FIG. 1 is a schematic configuration diagram of a magnetic disk device according to an embodiment of the present invention, FIG. 2 is a perspective view showing a slider in the same device, and FIG. 3 is an example of a device for measuring the flying height of the slider. FIG. 4 is a diagram for explaining, FIG. 4 is a diagram showing an example of interference fringes observed on the bottom surface of the slider when the flying height is measured by an optical interference method, and FIG. 5 is a diagram showing a modified example of the slider. 1 ... magnetic disk plate, 2 ... axis, 3 ... rotary drive source,
4 ... Control device, 5 ... Magnetic head, 6, 6a ... Slider, 7 ... Suspension mechanism, 8 ... Access arm, 9 ... Carriage, 10 ... Actuator, 13 ...

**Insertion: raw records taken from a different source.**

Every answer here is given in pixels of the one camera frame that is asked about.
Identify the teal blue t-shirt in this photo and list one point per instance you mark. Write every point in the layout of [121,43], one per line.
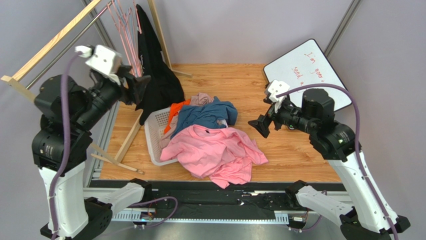
[208,115]

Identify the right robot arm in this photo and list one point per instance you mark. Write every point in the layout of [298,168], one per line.
[369,216]

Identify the black hanging t-shirt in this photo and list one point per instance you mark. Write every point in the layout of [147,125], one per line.
[164,88]

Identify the orange garment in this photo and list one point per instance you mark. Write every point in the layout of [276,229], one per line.
[174,111]

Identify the white plastic laundry basket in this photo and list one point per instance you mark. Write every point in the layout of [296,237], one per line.
[154,130]

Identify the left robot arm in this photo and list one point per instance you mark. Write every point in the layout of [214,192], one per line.
[69,112]

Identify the pink t-shirt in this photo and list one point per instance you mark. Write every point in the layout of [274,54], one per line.
[224,155]

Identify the white board with red writing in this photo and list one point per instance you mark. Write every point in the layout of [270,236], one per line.
[304,65]

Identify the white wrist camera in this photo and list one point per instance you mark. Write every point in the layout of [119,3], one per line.
[273,89]
[102,59]

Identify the white slotted cable duct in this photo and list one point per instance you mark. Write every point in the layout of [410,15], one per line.
[269,217]

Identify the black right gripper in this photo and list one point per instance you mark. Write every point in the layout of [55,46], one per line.
[270,117]

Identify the wooden clothes rack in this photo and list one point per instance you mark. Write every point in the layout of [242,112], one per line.
[90,9]

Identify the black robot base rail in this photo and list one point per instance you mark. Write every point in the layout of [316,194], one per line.
[201,197]

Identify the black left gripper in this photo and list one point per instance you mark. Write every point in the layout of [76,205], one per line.
[137,85]

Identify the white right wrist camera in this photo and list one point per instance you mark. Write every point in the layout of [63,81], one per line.
[273,89]

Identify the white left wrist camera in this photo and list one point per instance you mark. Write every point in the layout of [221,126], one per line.
[102,59]

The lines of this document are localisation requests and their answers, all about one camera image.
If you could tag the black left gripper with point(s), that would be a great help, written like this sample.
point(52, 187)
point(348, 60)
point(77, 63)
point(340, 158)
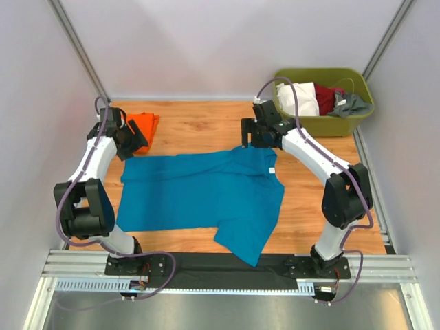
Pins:
point(138, 141)

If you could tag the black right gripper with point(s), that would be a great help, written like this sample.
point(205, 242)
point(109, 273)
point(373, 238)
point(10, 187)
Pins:
point(249, 126)

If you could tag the blue t-shirt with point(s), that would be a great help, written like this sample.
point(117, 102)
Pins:
point(236, 191)

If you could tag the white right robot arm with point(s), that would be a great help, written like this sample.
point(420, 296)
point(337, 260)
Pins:
point(347, 199)

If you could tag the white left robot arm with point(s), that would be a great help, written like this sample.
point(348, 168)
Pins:
point(85, 215)

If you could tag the folded orange t-shirt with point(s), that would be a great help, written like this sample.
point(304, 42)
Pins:
point(147, 123)

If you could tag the white t-shirt with green stripe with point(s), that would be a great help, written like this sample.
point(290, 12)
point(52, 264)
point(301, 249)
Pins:
point(306, 97)

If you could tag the dark red t-shirt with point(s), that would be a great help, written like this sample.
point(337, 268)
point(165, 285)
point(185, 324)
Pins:
point(326, 98)

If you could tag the grey t-shirt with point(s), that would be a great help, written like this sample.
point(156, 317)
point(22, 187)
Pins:
point(349, 104)

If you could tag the green plastic laundry basket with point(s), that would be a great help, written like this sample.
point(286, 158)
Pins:
point(349, 80)

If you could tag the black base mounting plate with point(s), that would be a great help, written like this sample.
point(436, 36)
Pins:
point(225, 271)

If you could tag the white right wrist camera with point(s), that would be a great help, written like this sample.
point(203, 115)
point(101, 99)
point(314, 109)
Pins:
point(257, 101)

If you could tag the aluminium front rail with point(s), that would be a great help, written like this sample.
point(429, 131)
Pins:
point(82, 271)

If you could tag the aluminium frame post left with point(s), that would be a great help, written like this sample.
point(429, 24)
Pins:
point(74, 39)

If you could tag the aluminium frame post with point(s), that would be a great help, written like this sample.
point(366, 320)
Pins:
point(390, 33)
point(74, 39)

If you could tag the aluminium frame post right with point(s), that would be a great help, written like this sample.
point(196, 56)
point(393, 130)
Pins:
point(390, 33)

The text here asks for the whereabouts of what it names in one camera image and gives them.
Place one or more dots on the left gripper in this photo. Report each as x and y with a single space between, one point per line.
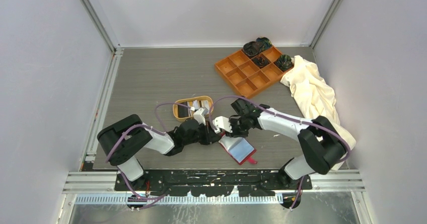
210 137

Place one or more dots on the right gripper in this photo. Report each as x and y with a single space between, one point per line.
235 134

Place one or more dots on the red card holder wallet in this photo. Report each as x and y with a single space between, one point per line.
239 149

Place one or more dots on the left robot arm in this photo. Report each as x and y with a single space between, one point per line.
122 140

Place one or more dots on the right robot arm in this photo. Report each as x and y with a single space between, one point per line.
322 146

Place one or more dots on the black card in tray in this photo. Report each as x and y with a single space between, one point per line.
183 110

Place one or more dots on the oval wooden card tray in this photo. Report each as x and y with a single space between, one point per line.
197 102

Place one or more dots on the orange compartment tray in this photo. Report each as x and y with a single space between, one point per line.
244 77

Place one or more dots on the dark rolled sock in tray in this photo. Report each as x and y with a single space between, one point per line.
260 61

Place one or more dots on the dark camouflage rolled sock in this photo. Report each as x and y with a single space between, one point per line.
284 62

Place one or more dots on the cream cloth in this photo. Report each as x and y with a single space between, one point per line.
313 95

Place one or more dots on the dark green rolled sock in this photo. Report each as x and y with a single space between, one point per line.
263 43

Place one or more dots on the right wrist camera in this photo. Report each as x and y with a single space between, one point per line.
221 124

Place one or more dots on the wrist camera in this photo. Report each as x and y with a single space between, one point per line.
199 114
221 124

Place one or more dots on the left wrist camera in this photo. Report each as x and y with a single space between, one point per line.
199 114

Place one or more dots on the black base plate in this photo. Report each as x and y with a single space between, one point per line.
213 183

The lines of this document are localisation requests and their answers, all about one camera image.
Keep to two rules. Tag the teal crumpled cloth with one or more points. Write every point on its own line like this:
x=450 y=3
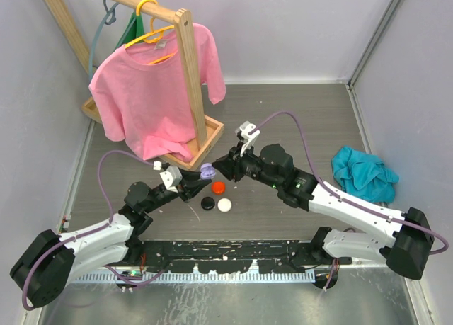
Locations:
x=364 y=176

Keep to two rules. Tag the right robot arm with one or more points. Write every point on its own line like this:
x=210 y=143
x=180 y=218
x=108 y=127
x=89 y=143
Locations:
x=401 y=240

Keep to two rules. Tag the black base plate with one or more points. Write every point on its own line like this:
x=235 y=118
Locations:
x=271 y=256

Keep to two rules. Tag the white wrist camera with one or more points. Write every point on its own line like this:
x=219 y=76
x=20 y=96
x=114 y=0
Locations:
x=247 y=134
x=170 y=175

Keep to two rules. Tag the purple earbud case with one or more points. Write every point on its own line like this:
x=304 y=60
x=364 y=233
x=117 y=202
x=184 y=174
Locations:
x=207 y=171

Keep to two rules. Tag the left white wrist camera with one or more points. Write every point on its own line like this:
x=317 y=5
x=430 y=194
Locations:
x=170 y=175

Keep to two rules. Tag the yellow hanger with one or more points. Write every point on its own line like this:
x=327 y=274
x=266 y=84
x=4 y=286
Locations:
x=153 y=36

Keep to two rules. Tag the white earbud case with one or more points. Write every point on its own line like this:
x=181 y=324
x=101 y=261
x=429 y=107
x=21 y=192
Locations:
x=224 y=205

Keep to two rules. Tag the wooden clothes rack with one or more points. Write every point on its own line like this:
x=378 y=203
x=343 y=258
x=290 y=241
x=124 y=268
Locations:
x=207 y=129

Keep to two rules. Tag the green garment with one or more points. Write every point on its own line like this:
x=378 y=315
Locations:
x=134 y=29

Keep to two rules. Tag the pink t-shirt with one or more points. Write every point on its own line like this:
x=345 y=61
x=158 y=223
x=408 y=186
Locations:
x=142 y=99

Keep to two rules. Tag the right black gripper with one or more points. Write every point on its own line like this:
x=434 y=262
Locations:
x=231 y=165

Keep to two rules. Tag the white slotted cable duct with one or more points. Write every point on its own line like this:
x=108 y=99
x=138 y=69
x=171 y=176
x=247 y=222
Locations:
x=252 y=276

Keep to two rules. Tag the black earbud case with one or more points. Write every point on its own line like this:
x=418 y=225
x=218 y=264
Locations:
x=207 y=203

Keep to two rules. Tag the teal hanger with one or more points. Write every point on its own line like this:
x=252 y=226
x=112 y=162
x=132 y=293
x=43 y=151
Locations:
x=108 y=19

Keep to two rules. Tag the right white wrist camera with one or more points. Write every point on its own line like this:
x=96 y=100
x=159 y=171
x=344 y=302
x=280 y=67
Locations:
x=247 y=134

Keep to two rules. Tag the red earbud case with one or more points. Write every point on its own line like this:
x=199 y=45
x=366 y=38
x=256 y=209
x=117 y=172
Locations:
x=218 y=187

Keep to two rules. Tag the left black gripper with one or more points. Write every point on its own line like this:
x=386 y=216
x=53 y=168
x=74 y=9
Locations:
x=190 y=178

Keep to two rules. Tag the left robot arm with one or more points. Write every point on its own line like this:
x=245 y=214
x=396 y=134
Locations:
x=52 y=261

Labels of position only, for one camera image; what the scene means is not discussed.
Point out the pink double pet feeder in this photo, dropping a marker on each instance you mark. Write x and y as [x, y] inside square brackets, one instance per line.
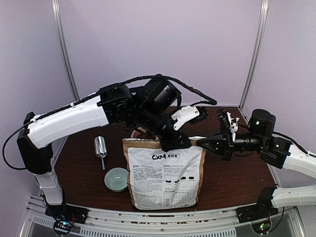
[139, 130]

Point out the brown dog food bag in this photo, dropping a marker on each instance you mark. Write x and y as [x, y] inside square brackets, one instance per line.
[159, 180]

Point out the metal food scoop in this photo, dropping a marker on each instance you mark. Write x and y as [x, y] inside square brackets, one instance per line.
[100, 149]

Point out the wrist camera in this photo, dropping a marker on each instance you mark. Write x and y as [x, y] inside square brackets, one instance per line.
[228, 124]
[191, 114]

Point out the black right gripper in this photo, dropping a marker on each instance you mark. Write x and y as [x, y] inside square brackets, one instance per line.
[221, 143]

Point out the right rear aluminium post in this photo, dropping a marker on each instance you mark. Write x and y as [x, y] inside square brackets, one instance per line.
[262, 22]

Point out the left rear aluminium post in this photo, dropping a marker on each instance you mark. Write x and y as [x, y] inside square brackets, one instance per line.
[64, 51]

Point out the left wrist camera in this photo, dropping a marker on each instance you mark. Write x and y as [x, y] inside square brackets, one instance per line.
[191, 114]

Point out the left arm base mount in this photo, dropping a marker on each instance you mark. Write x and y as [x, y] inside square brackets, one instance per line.
[68, 213]

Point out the right circuit board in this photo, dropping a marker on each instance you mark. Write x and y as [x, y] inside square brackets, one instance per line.
[262, 227]

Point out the left circuit board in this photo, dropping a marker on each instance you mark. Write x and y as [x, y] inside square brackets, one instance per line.
[62, 227]

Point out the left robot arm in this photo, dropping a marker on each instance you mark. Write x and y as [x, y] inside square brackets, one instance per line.
[142, 106]

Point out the brown kibble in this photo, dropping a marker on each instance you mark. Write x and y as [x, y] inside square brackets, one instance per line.
[146, 136]

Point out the circuit board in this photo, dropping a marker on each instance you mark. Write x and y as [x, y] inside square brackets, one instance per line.
[262, 227]
[62, 227]

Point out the light green ceramic bowl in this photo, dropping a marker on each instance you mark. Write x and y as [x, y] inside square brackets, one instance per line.
[116, 179]

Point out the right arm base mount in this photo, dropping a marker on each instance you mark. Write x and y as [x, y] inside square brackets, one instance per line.
[255, 212]

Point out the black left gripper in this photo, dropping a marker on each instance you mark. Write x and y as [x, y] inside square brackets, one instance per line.
[170, 144]

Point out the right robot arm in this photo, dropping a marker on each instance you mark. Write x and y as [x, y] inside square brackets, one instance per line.
[274, 148]

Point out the aluminium post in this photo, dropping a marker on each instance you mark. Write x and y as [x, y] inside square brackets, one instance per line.
[262, 22]
[64, 51]

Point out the front aluminium table rail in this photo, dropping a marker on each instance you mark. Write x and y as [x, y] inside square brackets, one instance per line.
[209, 223]

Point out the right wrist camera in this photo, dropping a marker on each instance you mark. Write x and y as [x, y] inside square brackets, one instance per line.
[228, 124]

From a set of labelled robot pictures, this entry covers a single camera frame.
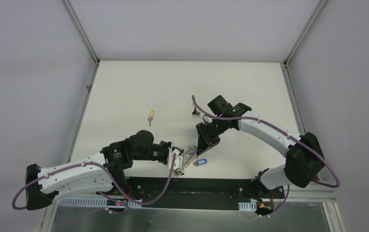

Planing surface, 14 ... Negative pressure mirror surface, 16 ... Thin film magnetic head, 17 ...
… Inclined negative pressure mirror surface.

Claims (1)

[Claims] 1. A magnetic disk that is rotationally driven, and a slide that is movably provided along the surface of the magnetic disk and that is levitated on the surface of the magnetic disk by a dynamic pressure generated as the magnetic disk rotates. A magnetic disk device comprising: a slider having a surface formed thereon; and a magnetic head fixed to the slider for writing and reading information to and from the magnetic disk, wherein the slider is the magnetic disk with respect to the sliding surface. 2. A magnetic disk device comprising a negative pressure generating surface formed with a step of 0.1 to 2 μm in a direction away from the negative pressure generating surface, and the negative pressure generating surface is configured as a mirror surface.